Offering an API is easy, offering easy to use APIs isn’t always that easy. This should not come as a surprise: it is a new business for all. There are 2 entry points of APIs, 2 interpretation of how they should work.

For most banks, PSD2 is still a compliance project that needs to be flagged. In the hierarchy, the message goes up that everything is fine. The same thing happens at the Fintech side, and we get in a yes-no situation where no one is happy.

Open communication amongst equals is essential to make Open Banking work as we learned in many of the Open Banking Interviews.

Aside from the technical aspect of PSD2, there is also the interpretation of what should be made public with APIs. Fintechs like Cake build a model on someone else’s data. If the sources of these data have different interpretations of what PSD2 requires, it gets very hard to build a solid, trustworthy business model.

A few concrete frustrations are:

  • is PSD2 only for adults?
  • do you need multiple signatures for sharing family accounts?
  • how much data should be sharing, how far should the bank do back in history?

According to Davy, all Belgian banks are today limiting the sharing of data to 90 days of transaction history, instead of sharing “the same as what they get in their mobile banking app”.

These questions have not all been answered in PSD2, and thus: they’re open for interpretation. It seems like these are diverse now. The problem with building on PSD2 for new businesses is that the 80%-rule doesn’t count: mining data in favour of a customer means you need good data, not ‘good enough’ data. Otherwise, the model doesn’t work.

A good argument for more collaboration was that idea that Cake-like companies, in other countries are getting a head start if they are in an API-ready country. Finetuning data models the right way will make or break the future of fintechs like Cake. So instead of playing “bank against fintech”, a more patriotic approach of Belgian collaboration would make more sense according to Yves and Davy.

Again, A78 is not a blame game, but rather a facilitator to a more open communication and alignment between fintech and banks. The interpretations should be more aligned because otherwise, PSD2 is useless. A78 is therefore in the process of drawing up an objective checklist that makes it possible to assess the quality of an API. This should help to align everyone in the sector and eliminate ambiguity.
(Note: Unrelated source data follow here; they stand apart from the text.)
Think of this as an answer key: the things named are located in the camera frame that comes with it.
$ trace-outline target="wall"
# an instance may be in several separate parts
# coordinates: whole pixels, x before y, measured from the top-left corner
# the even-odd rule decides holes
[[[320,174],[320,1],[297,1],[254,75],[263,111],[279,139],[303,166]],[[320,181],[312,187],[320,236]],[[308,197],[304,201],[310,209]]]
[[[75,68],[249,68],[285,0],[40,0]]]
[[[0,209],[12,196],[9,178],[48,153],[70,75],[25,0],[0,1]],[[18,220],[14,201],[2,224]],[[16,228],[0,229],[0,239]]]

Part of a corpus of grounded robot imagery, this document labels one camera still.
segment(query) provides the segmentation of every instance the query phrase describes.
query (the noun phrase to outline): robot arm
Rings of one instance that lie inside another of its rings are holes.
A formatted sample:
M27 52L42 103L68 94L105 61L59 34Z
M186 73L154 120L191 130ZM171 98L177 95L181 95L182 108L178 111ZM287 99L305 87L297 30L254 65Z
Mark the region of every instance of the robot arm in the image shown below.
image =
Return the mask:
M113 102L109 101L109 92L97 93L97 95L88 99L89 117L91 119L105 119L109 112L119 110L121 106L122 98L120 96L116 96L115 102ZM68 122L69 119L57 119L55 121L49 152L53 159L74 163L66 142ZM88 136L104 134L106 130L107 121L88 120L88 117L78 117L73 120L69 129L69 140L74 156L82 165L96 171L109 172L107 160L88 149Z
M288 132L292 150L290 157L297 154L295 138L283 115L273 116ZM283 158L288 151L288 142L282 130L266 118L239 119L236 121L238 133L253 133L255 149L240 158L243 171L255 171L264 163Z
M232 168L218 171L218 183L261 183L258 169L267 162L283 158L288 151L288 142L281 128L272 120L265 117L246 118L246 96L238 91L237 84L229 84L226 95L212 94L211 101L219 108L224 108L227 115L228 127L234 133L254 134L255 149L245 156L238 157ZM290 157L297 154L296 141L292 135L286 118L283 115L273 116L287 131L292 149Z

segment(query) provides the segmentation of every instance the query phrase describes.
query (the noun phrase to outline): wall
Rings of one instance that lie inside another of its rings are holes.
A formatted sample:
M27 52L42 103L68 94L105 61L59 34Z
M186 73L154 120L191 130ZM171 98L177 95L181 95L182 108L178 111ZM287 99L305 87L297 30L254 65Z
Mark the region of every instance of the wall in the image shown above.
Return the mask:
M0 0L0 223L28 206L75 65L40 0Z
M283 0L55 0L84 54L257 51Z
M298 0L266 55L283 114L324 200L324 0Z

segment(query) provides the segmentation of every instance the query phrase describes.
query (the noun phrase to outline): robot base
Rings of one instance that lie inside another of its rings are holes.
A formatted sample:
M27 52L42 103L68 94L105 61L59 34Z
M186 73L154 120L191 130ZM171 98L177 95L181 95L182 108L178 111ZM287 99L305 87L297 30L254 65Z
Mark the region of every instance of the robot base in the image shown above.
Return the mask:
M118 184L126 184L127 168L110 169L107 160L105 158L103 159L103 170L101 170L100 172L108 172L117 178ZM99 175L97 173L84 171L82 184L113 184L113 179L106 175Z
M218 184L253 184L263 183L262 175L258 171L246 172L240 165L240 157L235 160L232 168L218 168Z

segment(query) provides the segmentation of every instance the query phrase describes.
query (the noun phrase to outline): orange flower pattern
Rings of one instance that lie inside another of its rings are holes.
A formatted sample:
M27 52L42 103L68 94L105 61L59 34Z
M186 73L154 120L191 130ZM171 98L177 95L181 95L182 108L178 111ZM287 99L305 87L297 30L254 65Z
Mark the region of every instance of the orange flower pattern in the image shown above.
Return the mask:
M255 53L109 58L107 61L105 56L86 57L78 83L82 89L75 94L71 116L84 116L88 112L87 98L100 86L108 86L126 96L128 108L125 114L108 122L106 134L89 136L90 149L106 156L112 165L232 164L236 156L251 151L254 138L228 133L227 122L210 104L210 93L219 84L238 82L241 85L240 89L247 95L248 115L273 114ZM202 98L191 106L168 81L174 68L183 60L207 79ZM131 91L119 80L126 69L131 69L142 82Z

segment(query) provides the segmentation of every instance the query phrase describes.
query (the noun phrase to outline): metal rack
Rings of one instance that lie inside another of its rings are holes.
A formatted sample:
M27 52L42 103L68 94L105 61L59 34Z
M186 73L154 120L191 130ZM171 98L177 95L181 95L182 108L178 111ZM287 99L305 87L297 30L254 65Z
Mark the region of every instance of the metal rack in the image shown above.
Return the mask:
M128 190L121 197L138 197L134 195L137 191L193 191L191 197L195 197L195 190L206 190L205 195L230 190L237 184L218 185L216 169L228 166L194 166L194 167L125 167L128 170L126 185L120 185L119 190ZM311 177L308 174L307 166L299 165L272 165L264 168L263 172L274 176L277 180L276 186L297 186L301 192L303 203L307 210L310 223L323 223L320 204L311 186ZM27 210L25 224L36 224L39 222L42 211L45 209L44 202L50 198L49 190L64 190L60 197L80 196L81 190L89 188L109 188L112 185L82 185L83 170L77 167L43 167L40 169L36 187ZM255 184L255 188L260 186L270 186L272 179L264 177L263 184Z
We heard a lot of goodwill from the banks in the Open Banking Interviews and we also heard that there is still a lot of learning to be done within the industry. Let us hope this will accelerate it!


A78 long term goals

On a longer-term, the aim is to extend A78. Today only organisations that offer payment initiation and account information services are in scope (all players working under license 7 and 8, hence the name A78). On the longer run, it should be open to all payment institutions (including those with permits 1 to 6).

Different licences, different topics to discuss. Payments Institutions have other interest than banks, which are speaking in once voice through Febelfin. A78 wants to provide the same value for Payment Institutions. From the moment A78 is transformed into an association, the communication with Febelfin should go much easier.

Today A78 is in the good hands of chairman Yves Bovin. Once the association is fully on track, an independent chairman will be appointed. Someone that has the required time to make an association of payments institutions a success.


Open Banking long term

Suppose A78 fulfils the expectations and PSD2 APIs are understood the same way by all parties, alternative data harvesting will still be required today, according to Davy. After all, savings accounts or investment accounts are not in the scope of PSD2 in Belgium. Davy’s wish is that banks will also quickly start building public APIs for these alternative accounts because it is safer.

“If banks want to prevent fintechs from screen scraping, they should be building their APIs in such a way that it is more convenient to connect with the APIs than to scrape the screen”.

Cake app has just launched in Belgium as an open beta. This means that the current version is, and will remain for the coming months, still a limited version of what Cake will be able to do in the future. Testing the bank API’s will remain one of the important objectives of this open beta.